Napoli, leggenda della statua di Re Carlo


1 Novembre 1700 – Dopo un anno fortemente sofferto, molto più difficile degli altri poiché trascorso completamente a letto, Carlo II d’ Aragona muore.

Quelle sofferenze infinite, durate tutta la vita, si sono finalmente sopite; gli ultimi giorni, sono trascorsi all’insegna del riguardo e della devozione da parte del suo “entourage”, gli sono stati posati piccioni morti sul capo e visceri di mammiferi ancora caldi sul ventre; ma oggi, Sua Maestà ha finalmente smesso di soffrire.

Con Carlo II d Aragona finisce quella tanto potente “dinastia asburgica”,sovrani che hanno governato il mondo per ben due secoli, anni in cui “il sole non ha mai smesso di splendere su un regno vasto quasi quanto tutto il mondo conosciuto”

Gli Asburgo si estinguono semplicemente perché,come tanti,da che il potere ha accecato gli uomini, vogliono una continuità dinastica pura, ossia senza l’intervento di estranei; infatti, Sua Maestà è figlio di uno Zio che sposa la nipote (consanguinea); e, così come Tutankhamon, chiude la dinastia che con lui si estingue in quanto figlio di due fratelli, Carlo II passa alla storia come una sorta di Frankenstein, chiamato “Lo Stregato” (tanto erano chiari i segni della sua sofferenza) riuscito chissà come a sopravvivere fino ai 38 anni nonostante le numerose patologie lo assalissero.

La storia narra che abbia imparato a parlare a 4 anni e a camminare ad otto; fino ai dodici non fu neanche mai lavato per timore di fargli del male.

Ma torniamo a noi; torniamo a Napoli, che con grande stupore riesce ad esser “eco” del mondo.

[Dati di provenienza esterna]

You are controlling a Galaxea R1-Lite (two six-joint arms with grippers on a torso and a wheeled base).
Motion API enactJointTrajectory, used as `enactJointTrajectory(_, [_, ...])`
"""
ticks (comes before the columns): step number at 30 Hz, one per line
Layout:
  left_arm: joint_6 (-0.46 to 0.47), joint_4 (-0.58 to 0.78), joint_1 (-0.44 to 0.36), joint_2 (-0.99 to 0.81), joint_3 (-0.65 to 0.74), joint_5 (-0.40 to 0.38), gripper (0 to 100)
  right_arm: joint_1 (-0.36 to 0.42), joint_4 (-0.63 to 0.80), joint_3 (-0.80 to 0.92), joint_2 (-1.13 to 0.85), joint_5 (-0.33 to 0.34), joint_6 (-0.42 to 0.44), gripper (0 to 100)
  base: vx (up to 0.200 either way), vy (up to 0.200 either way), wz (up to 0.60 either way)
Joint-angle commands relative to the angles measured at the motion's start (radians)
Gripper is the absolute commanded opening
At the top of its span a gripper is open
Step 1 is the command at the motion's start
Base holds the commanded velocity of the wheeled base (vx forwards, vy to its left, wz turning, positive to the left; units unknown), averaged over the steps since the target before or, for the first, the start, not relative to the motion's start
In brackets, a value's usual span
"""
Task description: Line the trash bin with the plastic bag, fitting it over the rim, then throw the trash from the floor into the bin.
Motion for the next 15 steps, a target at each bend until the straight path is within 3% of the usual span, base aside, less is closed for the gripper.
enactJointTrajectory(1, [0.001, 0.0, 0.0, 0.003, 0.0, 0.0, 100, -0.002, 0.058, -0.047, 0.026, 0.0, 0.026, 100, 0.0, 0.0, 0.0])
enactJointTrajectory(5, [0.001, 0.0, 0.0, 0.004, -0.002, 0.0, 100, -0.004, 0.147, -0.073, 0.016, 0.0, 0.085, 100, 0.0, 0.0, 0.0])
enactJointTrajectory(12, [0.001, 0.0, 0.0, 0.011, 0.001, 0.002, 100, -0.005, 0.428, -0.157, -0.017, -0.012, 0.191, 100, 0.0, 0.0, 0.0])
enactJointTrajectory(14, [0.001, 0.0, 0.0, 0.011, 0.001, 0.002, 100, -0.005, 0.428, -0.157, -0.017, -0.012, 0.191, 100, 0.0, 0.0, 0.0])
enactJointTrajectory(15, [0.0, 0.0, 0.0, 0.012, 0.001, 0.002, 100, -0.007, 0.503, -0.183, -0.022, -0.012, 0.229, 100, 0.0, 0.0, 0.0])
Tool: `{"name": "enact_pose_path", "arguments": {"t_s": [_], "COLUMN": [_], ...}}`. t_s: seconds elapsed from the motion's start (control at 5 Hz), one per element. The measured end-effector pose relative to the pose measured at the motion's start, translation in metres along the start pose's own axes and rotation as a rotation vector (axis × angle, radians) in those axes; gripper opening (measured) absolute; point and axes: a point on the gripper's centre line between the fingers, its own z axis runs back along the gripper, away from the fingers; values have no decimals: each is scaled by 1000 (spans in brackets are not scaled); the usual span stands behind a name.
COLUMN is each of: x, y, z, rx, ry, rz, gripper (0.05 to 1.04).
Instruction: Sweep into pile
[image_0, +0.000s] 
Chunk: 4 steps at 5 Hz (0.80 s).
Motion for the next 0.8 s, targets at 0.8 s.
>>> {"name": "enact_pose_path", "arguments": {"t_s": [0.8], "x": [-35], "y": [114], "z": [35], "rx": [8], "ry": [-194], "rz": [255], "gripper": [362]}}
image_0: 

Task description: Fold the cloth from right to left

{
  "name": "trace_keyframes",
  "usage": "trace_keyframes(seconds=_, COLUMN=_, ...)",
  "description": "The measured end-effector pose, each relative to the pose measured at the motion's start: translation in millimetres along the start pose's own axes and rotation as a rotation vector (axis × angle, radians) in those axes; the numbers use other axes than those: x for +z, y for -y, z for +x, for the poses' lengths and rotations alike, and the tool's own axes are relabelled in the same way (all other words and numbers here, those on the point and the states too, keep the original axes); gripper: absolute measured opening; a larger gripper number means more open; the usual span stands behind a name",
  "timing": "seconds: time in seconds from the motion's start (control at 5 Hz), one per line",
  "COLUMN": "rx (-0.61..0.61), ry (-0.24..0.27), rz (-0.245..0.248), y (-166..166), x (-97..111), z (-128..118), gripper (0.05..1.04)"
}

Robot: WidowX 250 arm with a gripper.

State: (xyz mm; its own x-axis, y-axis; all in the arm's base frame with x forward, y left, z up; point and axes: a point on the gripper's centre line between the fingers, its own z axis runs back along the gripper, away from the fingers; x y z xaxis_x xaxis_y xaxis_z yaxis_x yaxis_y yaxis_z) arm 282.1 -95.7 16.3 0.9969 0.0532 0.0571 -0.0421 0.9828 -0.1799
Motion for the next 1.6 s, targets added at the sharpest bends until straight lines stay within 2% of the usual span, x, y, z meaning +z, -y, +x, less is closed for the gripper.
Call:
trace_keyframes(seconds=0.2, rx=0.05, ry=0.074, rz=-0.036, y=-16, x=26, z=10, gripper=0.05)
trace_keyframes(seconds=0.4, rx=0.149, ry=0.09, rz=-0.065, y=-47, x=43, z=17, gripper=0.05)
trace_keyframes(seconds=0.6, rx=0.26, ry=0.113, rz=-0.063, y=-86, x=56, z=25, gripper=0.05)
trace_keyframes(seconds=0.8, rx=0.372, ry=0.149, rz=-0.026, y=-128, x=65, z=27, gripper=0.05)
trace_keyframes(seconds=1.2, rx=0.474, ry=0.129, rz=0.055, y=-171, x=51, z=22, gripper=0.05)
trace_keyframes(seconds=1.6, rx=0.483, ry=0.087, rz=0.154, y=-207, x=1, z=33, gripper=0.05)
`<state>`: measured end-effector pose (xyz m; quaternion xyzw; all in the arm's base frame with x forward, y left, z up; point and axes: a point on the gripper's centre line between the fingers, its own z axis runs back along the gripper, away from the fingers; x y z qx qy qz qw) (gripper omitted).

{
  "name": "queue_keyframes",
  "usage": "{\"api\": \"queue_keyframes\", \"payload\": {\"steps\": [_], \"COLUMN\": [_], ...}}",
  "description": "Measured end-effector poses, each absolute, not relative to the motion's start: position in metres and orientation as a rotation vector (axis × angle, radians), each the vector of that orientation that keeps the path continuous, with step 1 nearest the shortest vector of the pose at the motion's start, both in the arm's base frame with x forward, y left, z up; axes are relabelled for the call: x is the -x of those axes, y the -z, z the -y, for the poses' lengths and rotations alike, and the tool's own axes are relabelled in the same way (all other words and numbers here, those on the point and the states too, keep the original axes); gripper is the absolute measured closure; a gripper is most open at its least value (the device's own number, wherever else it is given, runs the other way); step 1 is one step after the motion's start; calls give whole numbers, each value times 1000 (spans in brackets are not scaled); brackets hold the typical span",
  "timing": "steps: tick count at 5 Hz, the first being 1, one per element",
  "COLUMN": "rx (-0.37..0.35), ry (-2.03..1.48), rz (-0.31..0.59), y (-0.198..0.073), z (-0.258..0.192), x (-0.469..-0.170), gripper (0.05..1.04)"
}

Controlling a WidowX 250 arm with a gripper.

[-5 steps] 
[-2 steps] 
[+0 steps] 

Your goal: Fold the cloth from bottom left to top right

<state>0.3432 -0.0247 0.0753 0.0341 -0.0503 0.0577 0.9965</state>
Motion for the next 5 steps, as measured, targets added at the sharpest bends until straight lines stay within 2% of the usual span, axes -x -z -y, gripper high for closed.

E’ proprio qui, dunque, che in occasione della nascita di Carlo II che il Vicerè del tempo, Pietro Antonio d’Aragona, uomo colto e raffinato, per ingraziarsi la “Capitale”, decide di far costruire una fontana (una delle poche che rimarrà per sempre nel luogo per cui è stata progettata: Monteoliveto); i lavori impiegano diversi anni per concludersi, nonostante l’importante intervento economico del Duca di Gravina che vive nei paraggi: Palazzo Gravina, attuale Facoltà di Architettura di Napoli.

Si pensa, in primis, ad una grande statua equestre sorretta da leoni in marmo, ognuno legato sia allo stemma del Re, che del Vicerè e della città, ma ciò non accade e per molto tempo il basamento resta lì, senza alcuna conclusione.

Finalmente, dopo otto anni, su disegno di Fanzago si conclude la statua di Re Carlo, che la leggenda vuole rivolta verso un antico tesoro.

La Statua originale è ancora al suo posto, risulta minuta nelle fattezze, proprio come sua maestà: un corpo da bambino prigione eterna di un Re.